Data below:
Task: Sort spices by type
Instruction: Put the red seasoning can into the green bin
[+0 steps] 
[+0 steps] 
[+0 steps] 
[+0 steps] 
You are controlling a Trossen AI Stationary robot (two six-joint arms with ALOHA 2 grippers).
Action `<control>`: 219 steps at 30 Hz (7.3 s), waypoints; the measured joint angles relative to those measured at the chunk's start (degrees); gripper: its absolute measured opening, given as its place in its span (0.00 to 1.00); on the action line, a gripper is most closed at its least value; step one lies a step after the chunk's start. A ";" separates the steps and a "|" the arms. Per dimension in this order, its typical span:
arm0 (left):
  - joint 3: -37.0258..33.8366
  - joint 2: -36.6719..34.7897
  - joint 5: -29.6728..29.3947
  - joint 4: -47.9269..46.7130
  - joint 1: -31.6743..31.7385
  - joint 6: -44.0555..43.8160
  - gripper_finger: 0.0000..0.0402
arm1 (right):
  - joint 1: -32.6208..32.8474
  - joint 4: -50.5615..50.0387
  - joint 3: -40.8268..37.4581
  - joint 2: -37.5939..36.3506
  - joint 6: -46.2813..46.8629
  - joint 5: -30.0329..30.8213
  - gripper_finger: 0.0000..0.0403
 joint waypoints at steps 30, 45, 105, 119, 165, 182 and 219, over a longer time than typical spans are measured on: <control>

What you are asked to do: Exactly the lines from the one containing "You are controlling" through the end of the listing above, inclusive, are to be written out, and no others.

Answer section:
You are controlling a Trossen AI Stationary robot (two six-joint arms with ALOHA 2 grippers).
Action `<control>`: 219 steps at 30 Hz (7.3 s), waypoints; the measured joint angles relative to those measured at the chunk's start (degrees); gripper: its absolute measured opening, given as its place in its span (0.00 to 1.00); on the action line, a gripper is most closed at its least value; step one lies a step after the chunk's start. A ";" separates the steps and a "|" the arms. Per dimension in this order, its typical span:
arm0 (left):
  - joint 3: -37.0258..33.8366
  - joint 2: -36.6719..34.7897
  - joint 5: -29.6728..29.3947
  - joint 4: -47.9269..46.7130
  - joint 1: -31.6743..31.7385
  - joint 6: -44.0555..43.8160
  - gripper_finger: 0.0000..0.0402
arm1 (right):
  - joint 1: -32.6208..32.8474
  - joint 4: -50.5615..50.0387
  - joint 3: -40.8268..37.4581
  - joint 2: -37.5939..36.3506
  - joint 6: -46.2813..46.8629
  - joint 5: -30.0329..30.8213
  - gripper_finger: 0.0000..0.0403
 joint waypoints at steps 30, 45, 105, 119, 165, 182 and 219, over a longer time than typical spans are measured on: <control>

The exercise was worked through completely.